The answer as to how to staff the NHS then – as now – to ensure that it could function was down to a key factor: immigration.
“I don’t think we could see how interconnected immigration and the NHS were until the pandemic,” says Olusoga. “The story of the National Health Service and the story of immigration are completely intertwined. You cannot have one without the other. One is a beloved institution that we see in entirely uncritical terms for most parts, and the other is arguably the most fraught political issue of the past half-century. I wanted to show how they are interconnected.”
It is not simply a tale of race and discrimination, although as recently as the late 70s classified advertisements seeking GPs to join existing practices routinely specified “British graduate required” – meaning, as one doctor says: “If you’re brown and from abroad don’t bother applying.”
“It’s also stories from people all over the world being intertwined by their connections, whether as patients or as doctors in this great thing called the NHS,” says Olusoga. “It’s also the story of people who have come to our country because they have heard about the NHS and almost could not believe what an amazing institution it is.
“The key point is that the story [of the NHS] doesn’t change. It has been short of doctors and nurses from its inception. It didn’t have – has never had – enough doctors and nurses. It has always been a service that has relied upon drawing in people all over the world.”
And that diverse workforce is both a strength and a weakness, the academic says, adding: “I’m not trying to make a judgement. This is a phenomenon. It is an international NHS. There are lots of positives and lots of negatives. It has made the NHS famous all over the world, and it has brought amazing people to Britain who have contributed.
“It has also taken fairly skilled, educated people from Africa, the Philippines, from the Caribbean, who could have done amazing things in their societies and brought them to Britain.
“Doctors and nurses took an enormous decision to come here. They faced difficulties, they faced racism but these were proactive people who made very brave decisions to leave their country to train in a new profession thousands of miles away.”
Olusoga, who is no stranger to controversy, shies away from commenting on the present-day NHS but acknowledges that there is some way to go before its senior management reflects the diversity of the workforce. “In terms of management [and diversity], I don’t think the NHS has a wonderful record,” he notes.
Today, about 170,000 out of 1.28 million NHS staff – almost one in seven – are non-British, comprising 200 nationalities. About 64,000 staff are Asian, accounting for 39 per cent of all doctors.
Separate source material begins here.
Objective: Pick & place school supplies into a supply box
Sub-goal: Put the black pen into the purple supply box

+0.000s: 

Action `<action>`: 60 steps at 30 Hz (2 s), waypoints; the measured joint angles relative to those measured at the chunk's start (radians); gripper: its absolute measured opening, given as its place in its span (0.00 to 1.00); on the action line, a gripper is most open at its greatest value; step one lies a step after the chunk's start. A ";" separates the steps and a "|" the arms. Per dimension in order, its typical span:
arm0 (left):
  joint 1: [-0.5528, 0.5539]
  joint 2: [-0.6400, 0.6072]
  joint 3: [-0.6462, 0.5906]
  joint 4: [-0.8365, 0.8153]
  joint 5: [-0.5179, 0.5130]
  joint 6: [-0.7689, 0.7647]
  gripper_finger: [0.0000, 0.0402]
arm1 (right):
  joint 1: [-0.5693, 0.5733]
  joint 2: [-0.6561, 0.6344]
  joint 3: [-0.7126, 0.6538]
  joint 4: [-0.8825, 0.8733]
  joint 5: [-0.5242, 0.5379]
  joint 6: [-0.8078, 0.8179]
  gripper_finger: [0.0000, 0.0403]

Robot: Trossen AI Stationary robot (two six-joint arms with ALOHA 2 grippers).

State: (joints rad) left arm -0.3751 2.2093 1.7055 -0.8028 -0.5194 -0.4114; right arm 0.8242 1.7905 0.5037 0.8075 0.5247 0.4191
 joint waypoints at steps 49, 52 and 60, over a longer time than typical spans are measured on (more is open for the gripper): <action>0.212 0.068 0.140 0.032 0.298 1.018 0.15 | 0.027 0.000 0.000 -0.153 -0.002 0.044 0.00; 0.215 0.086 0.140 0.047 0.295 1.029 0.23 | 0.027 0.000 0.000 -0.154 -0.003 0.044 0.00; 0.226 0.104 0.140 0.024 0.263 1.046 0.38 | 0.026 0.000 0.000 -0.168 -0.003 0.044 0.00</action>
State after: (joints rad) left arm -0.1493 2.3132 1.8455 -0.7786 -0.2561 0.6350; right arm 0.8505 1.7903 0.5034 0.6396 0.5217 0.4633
And the reliance on immigration has not changed, Olusoga says, only where the migrants are from. “The first people to come to fill the labour shortage in the NHS were the first people who came to fill Britain’s labour shortage in almost every sector, the Irish.
“Ireland has always poured labour into Britain, but that has changed as Britain’s relationships around the world evolved.”
Most recently, that has involved people from the European Union. More than 67,000 NHS staff in England – 5.5 per cent of the total – are from EU countries. One of the reasons why Britain has relied so heavily on overseas staff is also partly down to the number of doctors, nurses and other healthcare workers who emigrate – a fact which is often forgotten, Olusoga argues.
“Lots of doctors and nurses from Britain in the 1950s and 60s saw opportunities elsewhere and took their training and their skills and went to work in Australia, Canada or the US.
“So the labour shortage in the NHS is partly caused by the expansion of the NHS from 1948, but it is also the story of an organisation that struggled to find people because British people emigrate. For centuries, British people have been great emigrators and we often forget that.”
He is reticent about the NHS’s future, saying: “It is what we decide it to be. The borders of what it does or doesn’t do are political conversations. The NHS, since its inception, has been an enormously diverse and international organisation, and we didn’t really recognise that fully until the pandemic. Many more of us noticed that it was much more international than we presumed previously.”